ABOUT THIS TASK:
In the copy, keep every word of the data below and none of its pictures.

SOURCE MATERIAL:
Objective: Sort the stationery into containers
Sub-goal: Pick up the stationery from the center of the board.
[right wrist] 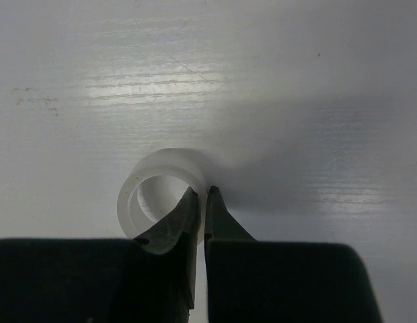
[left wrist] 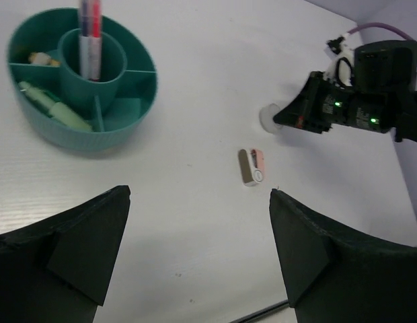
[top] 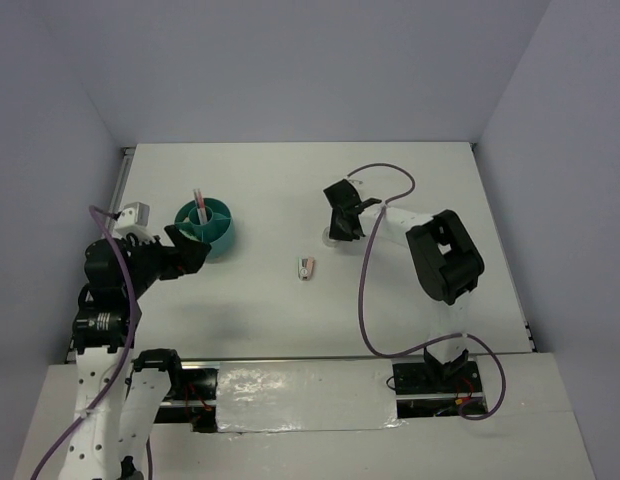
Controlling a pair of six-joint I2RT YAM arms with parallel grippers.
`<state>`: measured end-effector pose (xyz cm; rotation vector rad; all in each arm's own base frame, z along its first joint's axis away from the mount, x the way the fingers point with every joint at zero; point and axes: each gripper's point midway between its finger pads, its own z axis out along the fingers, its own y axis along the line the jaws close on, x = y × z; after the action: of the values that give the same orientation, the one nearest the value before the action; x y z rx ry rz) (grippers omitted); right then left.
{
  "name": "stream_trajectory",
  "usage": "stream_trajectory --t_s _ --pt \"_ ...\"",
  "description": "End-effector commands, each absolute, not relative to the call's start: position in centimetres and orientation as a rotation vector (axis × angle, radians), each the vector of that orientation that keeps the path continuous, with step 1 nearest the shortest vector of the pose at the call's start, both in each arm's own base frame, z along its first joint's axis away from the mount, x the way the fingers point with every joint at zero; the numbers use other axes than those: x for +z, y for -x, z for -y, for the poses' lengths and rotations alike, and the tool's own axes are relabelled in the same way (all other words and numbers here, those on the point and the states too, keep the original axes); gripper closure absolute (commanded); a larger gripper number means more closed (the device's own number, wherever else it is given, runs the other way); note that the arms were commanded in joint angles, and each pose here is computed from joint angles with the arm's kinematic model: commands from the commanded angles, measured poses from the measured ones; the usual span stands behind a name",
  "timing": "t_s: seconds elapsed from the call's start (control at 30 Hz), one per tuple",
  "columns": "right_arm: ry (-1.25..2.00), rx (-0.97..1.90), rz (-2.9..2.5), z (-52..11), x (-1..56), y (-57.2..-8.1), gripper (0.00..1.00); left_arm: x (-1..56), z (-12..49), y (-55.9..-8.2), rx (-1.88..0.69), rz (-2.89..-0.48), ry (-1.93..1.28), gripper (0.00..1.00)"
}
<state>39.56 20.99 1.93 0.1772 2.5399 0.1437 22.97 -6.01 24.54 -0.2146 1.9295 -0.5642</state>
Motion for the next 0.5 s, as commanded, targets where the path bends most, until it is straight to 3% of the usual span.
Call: stream_trajectory --t_s 0.0,0.17,0.47 --pt "-0.172 0.230 -2.515 -22.3 3.6 -38.6 1.00 25.1 9.1 -23.5 -0.768 -1.909 0.085 0.04" --pt "-0.130 0.399 -2.383 -26.3 10.6 -36.4 1.00 25.3 13.4 -25.1 -0.985 -1.912 0.062 0.05" --pt "0.003 0.649 -2.247 -31.4 19.1 -31.9 1.00 25.7 18.6 -27.8 -1.041 -1.972 0.085 0.13"
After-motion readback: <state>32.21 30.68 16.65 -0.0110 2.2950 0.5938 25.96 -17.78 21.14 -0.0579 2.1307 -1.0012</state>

RESULT OF THE TASK:
Objective: Sort the stationery into containers
Sub-goal: Pick up the stationery from the center of the board.
[right wrist] 
[left wrist] 
[top] 
Controlling a pair of six-joint I2RT YAM arms with parallel grippers.
`<state>`: measured end-effector pose (xyz cm; rotation vector rad; all in each arm's own base frame, z along its first joint's axis away from the mount, x the way the fingers point with every joint at zero; point and axes: each gripper's point midway between its finger pads, its own z axis out along the fingers, its own y axis along the line the jaws close on, x = y × z; after the action: of the values that give the same orientation, the one nearest the value before the action; x y z rx ry rz) (grippers omitted); right then left.
{
  "name": "stream_trajectory",
  "usage": "stream_trajectory --t_s _ --pt \"_ ...\"",
  "description": "End-effector commands, each absolute, not relative to the call's start: position in centimetres and orientation as a rotation vector (axis × angle, radians), each the vector of that orientation that keeps the path continuous, with step 1 nearest the shortest vector of the pose at the call's start, both in each arm's own base frame, z along its first joint's axis away from the mount, x the way the fingers point with every joint at zero; the numbers use other axes than those: x for +z, y for -x, z for -y, for the poses' lengths and rotations alike, and the tool's own axes are relabelled in the same way (all other words and numbers here, those on the point and the states too, keep the original axes); gripper closure absolute (commanded); a larger gripper number means more closed (the device's own number, wherever else it is given, runs the other way); note that the arms were commanded in joint angles, and each pose here is computed from joint angles with the arm's kinematic model: commands from the commanded angles, measured poses from the measured ones; the usual span stands behind a name",
  "timing": "t_s: seconds elapsed from the call's start (control at 30 Hz), one per tuple",
  "columns": "right_arm: ry (-1.25..2.00), rx (-0.97..1.90), rz (-2.9..2.5), z (-52..11), x (-1..56), y (-57.2..-8.1), gripper (0.00..1.00); left_arm: x (-1..56), z (-12..49), y (-55.9..-8.2), rx (-1.88..0.69), rz (-2.89..-0.48), ry (-1.93..1.28), gripper (0.00..1.00)"
}
<state>39.56 20.99 1.93 0.1772 2.5399 0.1437 22.97 -6.01 24.54 -0.2146 1.9295 -0.5642</state>
Motion for the next 0.5 s, as commanded, targets where the path bends most, until it is straight to 3% of the usual span.
Call: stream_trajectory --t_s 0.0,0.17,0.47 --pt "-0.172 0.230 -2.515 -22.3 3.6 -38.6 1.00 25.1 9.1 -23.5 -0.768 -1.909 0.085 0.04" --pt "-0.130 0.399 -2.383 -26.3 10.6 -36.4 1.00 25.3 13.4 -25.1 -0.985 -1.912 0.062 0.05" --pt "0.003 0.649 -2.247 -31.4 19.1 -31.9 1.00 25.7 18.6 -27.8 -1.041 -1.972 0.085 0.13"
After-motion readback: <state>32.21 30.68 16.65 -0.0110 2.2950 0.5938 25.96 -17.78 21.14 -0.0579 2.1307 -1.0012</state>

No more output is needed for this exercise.